Ich verspreche mir aber irgendwie nicht so viel von dieser firma, *darum brauche ich euch* ;D

(win 7 64bit)

habe auch schon viel viel gegooglet aber nichts brauchbares gefunden...
Ich würder auch gerne wissen, ob es eine möglichkeit gibt, die maus komplett zu formatieren.

mfg
manu


----------



## Hoschie (2. März 2011)

Den Installer als Administrator ausgeführt ?


----------



## whomohr (2. März 2011)

Ja, danke habe ich schon getestet, auch unter xp sp3


----------



## whomohr (2. März 2011)

Hey Leute,

ich brauche wirklich Hilfe !
bei 80 hits ist keiner dabei der das Problem auch hat, bzw eine Lösung?
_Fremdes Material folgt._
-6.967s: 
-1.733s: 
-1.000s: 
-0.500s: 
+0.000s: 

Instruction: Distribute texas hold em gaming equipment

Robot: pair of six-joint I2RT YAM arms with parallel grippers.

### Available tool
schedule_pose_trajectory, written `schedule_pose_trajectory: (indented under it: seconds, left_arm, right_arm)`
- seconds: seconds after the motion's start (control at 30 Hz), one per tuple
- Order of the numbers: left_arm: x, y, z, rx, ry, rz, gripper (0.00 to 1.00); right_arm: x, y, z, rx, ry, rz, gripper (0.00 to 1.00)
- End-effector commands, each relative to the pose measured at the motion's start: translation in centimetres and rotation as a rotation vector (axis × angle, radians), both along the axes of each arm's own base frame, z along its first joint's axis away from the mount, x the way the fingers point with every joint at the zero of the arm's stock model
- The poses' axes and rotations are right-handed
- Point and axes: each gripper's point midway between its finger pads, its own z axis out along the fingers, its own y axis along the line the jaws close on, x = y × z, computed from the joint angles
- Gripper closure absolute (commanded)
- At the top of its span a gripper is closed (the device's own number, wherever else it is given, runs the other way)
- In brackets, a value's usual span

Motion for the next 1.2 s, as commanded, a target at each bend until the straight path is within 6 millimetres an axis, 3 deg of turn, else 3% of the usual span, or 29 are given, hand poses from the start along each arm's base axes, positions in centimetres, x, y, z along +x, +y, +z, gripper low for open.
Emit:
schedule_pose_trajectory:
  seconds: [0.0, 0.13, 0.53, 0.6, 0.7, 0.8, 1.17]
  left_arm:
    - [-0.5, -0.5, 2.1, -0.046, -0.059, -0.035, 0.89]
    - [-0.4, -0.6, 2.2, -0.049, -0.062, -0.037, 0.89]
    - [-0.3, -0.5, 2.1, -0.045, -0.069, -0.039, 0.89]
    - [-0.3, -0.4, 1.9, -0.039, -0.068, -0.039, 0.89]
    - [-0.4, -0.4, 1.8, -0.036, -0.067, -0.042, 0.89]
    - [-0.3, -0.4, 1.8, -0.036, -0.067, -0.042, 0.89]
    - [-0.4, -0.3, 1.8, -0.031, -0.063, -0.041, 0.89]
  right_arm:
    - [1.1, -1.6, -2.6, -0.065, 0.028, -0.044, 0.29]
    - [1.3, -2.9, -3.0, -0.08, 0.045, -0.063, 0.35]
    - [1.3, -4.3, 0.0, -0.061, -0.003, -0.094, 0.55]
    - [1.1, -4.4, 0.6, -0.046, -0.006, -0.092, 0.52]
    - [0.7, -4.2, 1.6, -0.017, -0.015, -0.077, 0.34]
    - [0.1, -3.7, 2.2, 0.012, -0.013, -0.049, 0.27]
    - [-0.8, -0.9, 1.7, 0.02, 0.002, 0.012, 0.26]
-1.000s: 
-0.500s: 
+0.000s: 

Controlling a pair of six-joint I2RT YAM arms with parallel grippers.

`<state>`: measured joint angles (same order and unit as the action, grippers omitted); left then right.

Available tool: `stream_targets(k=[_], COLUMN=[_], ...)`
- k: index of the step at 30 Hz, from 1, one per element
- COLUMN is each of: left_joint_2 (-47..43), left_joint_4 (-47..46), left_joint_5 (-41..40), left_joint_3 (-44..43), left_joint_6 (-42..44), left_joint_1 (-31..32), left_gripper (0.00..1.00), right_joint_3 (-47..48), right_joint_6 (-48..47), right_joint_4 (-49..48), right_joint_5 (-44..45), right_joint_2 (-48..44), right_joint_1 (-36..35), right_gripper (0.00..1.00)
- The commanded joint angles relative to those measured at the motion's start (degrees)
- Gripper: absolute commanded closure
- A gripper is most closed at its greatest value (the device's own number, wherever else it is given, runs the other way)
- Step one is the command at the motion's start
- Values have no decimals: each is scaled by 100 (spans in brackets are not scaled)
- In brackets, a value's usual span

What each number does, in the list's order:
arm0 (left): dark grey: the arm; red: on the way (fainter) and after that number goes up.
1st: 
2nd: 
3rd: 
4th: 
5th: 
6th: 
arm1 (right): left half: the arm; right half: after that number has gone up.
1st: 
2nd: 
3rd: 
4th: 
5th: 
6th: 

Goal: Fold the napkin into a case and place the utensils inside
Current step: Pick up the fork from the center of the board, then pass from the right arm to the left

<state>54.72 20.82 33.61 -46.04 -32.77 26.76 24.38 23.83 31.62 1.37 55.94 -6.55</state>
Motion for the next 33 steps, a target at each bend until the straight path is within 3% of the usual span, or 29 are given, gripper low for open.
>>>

oder brauchts mehr Details?


----------



## whomohr (4. März 2011)

so, habe nun antwort von roccat bekommen,
diese habe ich gleich kommentiert, und wieder zurück geschickt.

Hallo Manuel,

Zu aller erst öffne bitte den Treiber und klicke auf den Button "Driver Reset". Dann ziehe den USB-Stecker ab und stecke ihn neu ein. Vielleicht schafft das schon Abhilfe.
*(Habe ich gemacht, der neue Treiber lässt sich noch immer nicht installieren -> gleiche Fehlermeldung.)

*

Ansonsten probiere bitte mal folgendes:
Ziehe den USB-Stecker ab und deinstalliere den Treiber (ggf. unter Zuhilfenahme einer anderen Maus)
*(das geht ja mit den alten Treibern auch ganz wunderbar)
*

Falls du Logitech Setpoint installiert hast, deinstalliere es bitte ebenfalls.
*(habe ich nicht)*



Nun google mal bitte nach dem kostenlosen Tool "USBdeview". Downloade es, und benutze es um alle Einträge die in diesem Programm aufgeführt werden zu deinstallieren.
*(da windows 7 64bit, habe ich auch die 64 bit version heruntergeladen. Die Benutzerkontensteuerung ist aus, habe das Programm auch als administrator ausgeführt, versuche ich nun etwas zu deinstallieren, so meldet er mir, ich müsse das Programm als Admin ausführen... ??!!?)

*

Jetzt starte den PC neu. Um die USB Geräte die momentan angeschlossen sind wieder zum Laufen zu kriegen, bitte einfach jeden USB-Stecker einmal abziehen und wieder einstecken. Nun warte bis Windows alle Geräte initialisiert hat und führe dann erneut einen Neustart aus. Danach den Treiber neu installieren.

Falls das nicht klappt könntest du auch mal ausprobieren ob eine Reinigung des PCs mithilfe eines Cleaningprogramms hilft, z.B. mit "CCleaner". Dieses Freeware Programm findest du ebenfalls leicht über google.
*(nein, das hat auch nichts gebracht.)
*


kann mir denn keiner Helfen?


----------



## n3c (5. März 2011)

Hammer das Problem is hier schon ein paar mal vertreten das die Kone+ Probleme macht , kann da nicht mit reden hab die Kone max und die läuft ohne Probleme unter win7 64Bit


----------



## whomohr (14. März 2011)

ja und wo isses denn vertreten`???


----------



## whomohr (18. März 2011)

SO LEUTE  SOLVED

LÖSUNG: Roccat Support hat, nachdem ich ein paar Links geschickt habe (und leider etwas Druck machen musste) einen neuen Treiber herausgebracht, der das Problem löst.
drv 1.42 fw 1.34 müsste laut support demnächst auf der Roccat Seite erhältlich sein.
Bei mir hat das alle Probleme gelöst. (habe ihn über einen extra link früher bekommen, weiß aber nicht, ob ich den link weitergeben darf)

 edit: der treiber steht nun bereit...


----------



## Op3r4tor (31. Oktober 2011)

Jepp. Hab auch die selben Probleme gehabt. Nach der Installation des neuen Treibers läuft es so wie ich es mag. Danke


----------